There was one puzzlement. How had the Malachite soldiers known he was the Mage ....?
"Come out of there."
The nearness of that echoing command stunning the old man, he opened his eyes to see the young leader, torch in hand!
Nothing else to be done, the patriarch emerged from the recess, careful to hobble pitifully over the irregular floor as he came to stand before the youth.
"I mean no harm, sir," the elder said, hanging his head, at the same time exaggerating the high timber of his old-man's voice.
"I won't hurt you. I just want to know who you are and why you're following us."
"I am ...." The old man stopped short; coughed to cover what had almost been the blunder of saying he was the Mage, Pfnaravin.
In the other, non-magic, world, he had been unable to pronounce his own name as the native speakers would. In this world, however, day-magic translated every tongue, saying his name in Malachite would translate to perfect Stil-de-grain.
Though trying to look downcast, the elder's mind was whirring.
Now that he had been discovered, it might be best to use his otherworldly name. "My name is Robin. A harmless old man, sir."
"And you're following us because ...?"
"Because I have nowhere else to go. Nowhere at all. I was lost in the castle, you see. Lost and alone. And when I saw your party, I followed, hoping you would drop but a morsel of food along the way."
"I think we can do better than that, Mr. Robin."
"I would work, sir. I would work in order to be fed," Van-Robin said, humbling himself as the best way to achieve his final goal.
He glanced up to see that the tall youth looked skeptical. No ... sympathetic. Good.
Standing in the quavering light of the youth's raised torch, Van-Robin made so bold as to stare at the fledgling's unlined face, seeing something that shocked him!
Green eyes?
Yes.
In the
other world, he had seen men with colored eyes, though less piercing than these green ones.
Green eyes: an indication the leader was from the other world! Though how the youth could have found a way between the worlds when he, himself, had tried for untold decades to do so, was a mystery. Could this puppy have a power that belied his pubescence?

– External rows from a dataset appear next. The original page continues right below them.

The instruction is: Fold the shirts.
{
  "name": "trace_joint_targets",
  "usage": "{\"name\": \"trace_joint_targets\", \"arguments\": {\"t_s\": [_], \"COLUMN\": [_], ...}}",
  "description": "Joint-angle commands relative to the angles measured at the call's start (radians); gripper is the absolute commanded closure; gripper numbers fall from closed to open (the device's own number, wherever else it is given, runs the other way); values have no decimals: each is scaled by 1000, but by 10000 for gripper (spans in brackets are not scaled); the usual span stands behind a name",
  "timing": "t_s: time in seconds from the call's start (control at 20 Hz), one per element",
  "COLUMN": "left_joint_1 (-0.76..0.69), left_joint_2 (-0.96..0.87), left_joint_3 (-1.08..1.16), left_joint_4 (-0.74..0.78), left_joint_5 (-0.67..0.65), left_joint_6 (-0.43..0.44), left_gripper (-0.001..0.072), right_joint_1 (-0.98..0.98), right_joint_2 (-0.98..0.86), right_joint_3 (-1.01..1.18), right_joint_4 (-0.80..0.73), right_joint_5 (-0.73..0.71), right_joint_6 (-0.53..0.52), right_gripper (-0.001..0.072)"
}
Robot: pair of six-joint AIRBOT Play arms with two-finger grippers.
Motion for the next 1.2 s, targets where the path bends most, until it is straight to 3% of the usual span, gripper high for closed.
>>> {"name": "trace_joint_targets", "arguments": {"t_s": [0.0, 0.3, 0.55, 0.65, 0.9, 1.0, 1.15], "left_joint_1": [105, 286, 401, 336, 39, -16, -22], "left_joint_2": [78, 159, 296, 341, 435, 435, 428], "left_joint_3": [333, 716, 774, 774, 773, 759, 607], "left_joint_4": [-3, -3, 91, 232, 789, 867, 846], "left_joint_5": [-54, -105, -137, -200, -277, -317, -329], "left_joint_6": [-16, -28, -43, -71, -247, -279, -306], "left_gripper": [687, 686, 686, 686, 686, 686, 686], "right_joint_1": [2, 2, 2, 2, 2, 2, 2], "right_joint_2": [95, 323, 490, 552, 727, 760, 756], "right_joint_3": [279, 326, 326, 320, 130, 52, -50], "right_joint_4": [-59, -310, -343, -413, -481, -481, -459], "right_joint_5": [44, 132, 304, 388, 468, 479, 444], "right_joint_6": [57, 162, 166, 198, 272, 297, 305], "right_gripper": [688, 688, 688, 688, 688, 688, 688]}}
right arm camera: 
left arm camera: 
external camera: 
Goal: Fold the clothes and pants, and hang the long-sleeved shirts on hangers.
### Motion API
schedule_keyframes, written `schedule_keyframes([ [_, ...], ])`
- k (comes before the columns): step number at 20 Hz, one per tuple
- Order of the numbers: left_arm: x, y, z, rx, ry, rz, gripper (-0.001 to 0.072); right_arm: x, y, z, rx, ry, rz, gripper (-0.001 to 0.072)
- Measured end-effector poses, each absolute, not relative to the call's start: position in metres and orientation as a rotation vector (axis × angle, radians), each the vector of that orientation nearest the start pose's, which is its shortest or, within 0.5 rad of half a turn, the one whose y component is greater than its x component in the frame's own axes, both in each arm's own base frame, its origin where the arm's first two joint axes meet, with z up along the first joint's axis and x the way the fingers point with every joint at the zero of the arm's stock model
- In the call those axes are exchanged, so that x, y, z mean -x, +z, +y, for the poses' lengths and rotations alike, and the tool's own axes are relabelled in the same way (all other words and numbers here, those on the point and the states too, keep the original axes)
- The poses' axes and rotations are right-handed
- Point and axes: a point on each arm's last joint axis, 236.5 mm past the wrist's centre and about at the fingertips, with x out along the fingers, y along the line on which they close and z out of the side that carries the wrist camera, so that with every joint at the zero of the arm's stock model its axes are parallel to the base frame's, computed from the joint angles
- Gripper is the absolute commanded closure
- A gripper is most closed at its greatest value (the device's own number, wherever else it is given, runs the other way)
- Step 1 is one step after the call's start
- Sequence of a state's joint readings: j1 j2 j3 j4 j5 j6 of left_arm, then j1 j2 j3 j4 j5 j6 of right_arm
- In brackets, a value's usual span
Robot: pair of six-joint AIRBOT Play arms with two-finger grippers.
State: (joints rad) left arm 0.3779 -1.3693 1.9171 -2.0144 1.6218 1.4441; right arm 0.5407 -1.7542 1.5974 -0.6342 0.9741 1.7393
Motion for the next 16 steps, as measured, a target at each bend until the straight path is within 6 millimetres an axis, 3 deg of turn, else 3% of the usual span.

The younger of the women had now approached, slipping back from the cave mouth on silent feet.
Did "Van-Robin's" senses tell him this small girl was also a source of power?
Without his crystal, he could be sure of nothing.
At the thought of the lost crystal of Malachite, the old man -- affecting to be more painfully back-bent than he was -- suffered genuine torment. He must have his crystal back! He must!
Controlling himself immediately, it occurred to "Mr. Robin" that he might use this party to help him find his gem.
Unlikely, but possible.
The leader -- tall, green-eyed, young -- had known about the Mage-hole, after all. A suggestion, if not of hidden power, at least of impressive knowledge.
All in all, "Mr. Robin" (as he must think of himself again) could have fallen into worse hands. Had already done so! Had been caged! His soldier-captors knowing him to be Pfnaravin -- though he had strenuously denied it.
"Come with us," the youth was saying. "We're having something to eat. We're going to stay here during down-light."
Interrupted from his reverie, the old man nodded with what he hoped looked like gratitude.
"By the way, my name's John Lyon."
The man then turned to indicate the girl. "This is Platinia," the girl giving no sign as the elder bowed. ... Could she be deaf? "And the woman up there ...," the youth pointed to the cave mouth, "... is Zwicia. That man," another point, "is a Malachite soldier, Leet. We've ... got him under ... restraint ... for the moment."
"Quite wise. Quite wise, young sir," whined Robin, bobbing his head in eager agreement. "Malachites cannot be trusted. I, myself, have just escaped their clutches."